* _Your task_: Set down the lines of the data exactly, starting at the first and stopping after the line containing "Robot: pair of".

Data extracted from a collection
....
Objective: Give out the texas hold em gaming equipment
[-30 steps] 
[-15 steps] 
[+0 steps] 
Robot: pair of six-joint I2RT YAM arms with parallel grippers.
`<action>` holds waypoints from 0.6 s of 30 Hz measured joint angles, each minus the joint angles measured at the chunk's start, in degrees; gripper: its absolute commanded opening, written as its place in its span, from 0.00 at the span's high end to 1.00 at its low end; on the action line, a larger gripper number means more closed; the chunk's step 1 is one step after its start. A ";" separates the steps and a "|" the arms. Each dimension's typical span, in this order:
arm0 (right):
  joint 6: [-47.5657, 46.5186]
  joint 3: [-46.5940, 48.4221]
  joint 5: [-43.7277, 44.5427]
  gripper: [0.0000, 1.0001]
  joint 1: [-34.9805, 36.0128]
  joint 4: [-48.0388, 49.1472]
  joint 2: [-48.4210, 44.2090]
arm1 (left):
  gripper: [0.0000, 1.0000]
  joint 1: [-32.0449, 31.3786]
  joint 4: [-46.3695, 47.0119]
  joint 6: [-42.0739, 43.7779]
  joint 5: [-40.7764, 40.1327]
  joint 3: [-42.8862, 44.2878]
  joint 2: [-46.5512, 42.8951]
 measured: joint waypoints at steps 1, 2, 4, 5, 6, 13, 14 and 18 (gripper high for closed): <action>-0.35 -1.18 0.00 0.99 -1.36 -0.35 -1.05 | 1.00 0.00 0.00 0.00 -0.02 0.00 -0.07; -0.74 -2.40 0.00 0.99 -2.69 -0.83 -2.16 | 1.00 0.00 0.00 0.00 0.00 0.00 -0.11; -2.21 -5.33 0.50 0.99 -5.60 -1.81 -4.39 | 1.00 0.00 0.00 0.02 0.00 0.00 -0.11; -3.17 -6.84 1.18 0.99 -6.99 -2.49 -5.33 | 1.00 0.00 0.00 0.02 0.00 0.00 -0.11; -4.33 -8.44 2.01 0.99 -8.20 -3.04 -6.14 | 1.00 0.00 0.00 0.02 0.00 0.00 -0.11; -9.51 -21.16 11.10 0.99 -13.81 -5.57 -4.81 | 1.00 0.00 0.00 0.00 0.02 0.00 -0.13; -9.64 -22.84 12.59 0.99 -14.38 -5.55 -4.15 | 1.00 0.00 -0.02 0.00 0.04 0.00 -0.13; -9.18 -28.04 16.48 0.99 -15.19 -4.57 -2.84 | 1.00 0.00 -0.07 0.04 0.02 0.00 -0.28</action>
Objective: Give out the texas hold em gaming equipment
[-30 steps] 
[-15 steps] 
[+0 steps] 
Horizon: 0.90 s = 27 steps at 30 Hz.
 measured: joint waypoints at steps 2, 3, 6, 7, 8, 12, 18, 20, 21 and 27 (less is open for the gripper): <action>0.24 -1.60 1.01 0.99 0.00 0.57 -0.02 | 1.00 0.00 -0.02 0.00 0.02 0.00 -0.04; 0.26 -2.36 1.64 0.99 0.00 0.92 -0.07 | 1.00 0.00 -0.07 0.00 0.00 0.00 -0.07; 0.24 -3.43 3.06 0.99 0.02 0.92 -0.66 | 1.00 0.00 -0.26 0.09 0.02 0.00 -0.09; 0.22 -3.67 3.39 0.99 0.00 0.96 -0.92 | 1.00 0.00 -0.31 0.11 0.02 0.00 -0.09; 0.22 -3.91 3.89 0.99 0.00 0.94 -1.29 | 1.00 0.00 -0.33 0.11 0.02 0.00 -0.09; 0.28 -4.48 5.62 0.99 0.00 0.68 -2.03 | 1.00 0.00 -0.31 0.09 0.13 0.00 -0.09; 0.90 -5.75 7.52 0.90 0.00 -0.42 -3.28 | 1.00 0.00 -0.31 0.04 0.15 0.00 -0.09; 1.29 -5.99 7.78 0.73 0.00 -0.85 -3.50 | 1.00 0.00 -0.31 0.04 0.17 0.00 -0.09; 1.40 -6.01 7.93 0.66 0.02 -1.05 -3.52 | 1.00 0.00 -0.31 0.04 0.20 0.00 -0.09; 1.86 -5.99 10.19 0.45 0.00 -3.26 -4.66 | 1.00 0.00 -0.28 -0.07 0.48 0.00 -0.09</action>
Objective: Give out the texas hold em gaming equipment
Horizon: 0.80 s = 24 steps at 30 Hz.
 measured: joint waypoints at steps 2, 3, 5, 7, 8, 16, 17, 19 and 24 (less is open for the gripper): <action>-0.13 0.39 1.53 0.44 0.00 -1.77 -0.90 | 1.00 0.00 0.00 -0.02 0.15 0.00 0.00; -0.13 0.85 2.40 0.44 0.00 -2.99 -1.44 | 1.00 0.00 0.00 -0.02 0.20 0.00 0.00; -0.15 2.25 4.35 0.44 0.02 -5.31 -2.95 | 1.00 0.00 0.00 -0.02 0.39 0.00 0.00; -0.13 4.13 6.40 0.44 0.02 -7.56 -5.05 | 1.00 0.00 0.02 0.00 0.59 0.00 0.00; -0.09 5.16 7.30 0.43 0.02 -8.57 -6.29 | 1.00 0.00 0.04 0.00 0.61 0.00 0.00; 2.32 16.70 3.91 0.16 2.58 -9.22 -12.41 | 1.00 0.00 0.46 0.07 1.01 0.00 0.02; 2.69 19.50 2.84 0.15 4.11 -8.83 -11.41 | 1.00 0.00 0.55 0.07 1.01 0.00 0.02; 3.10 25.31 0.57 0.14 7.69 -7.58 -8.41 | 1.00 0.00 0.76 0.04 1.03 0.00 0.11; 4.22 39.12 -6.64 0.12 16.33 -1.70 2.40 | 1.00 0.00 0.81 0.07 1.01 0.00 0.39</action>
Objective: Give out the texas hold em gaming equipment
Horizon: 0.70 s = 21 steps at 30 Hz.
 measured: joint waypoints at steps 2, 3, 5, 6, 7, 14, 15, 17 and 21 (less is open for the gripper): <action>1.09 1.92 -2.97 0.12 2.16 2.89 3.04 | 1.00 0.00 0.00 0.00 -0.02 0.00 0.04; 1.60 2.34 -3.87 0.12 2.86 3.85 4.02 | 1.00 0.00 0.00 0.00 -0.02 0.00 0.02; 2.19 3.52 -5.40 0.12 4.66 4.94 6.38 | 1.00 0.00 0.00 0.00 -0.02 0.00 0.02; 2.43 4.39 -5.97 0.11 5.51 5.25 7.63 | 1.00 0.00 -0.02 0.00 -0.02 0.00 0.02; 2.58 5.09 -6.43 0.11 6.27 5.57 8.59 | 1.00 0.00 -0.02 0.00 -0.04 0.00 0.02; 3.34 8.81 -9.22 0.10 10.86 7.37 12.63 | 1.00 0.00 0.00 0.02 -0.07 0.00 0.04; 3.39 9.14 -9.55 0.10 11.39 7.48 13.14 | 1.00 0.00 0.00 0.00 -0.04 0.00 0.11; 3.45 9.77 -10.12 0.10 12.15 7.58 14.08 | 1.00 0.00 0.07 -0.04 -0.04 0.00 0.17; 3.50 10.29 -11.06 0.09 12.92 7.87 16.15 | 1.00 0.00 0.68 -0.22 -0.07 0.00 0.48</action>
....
* _Solution_:
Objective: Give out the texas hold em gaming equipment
[-30 steps] 
[-15 steps] 
[+0 steps] 
Robot: pair of six-joint I2RT YAM arms with parallel grippers.

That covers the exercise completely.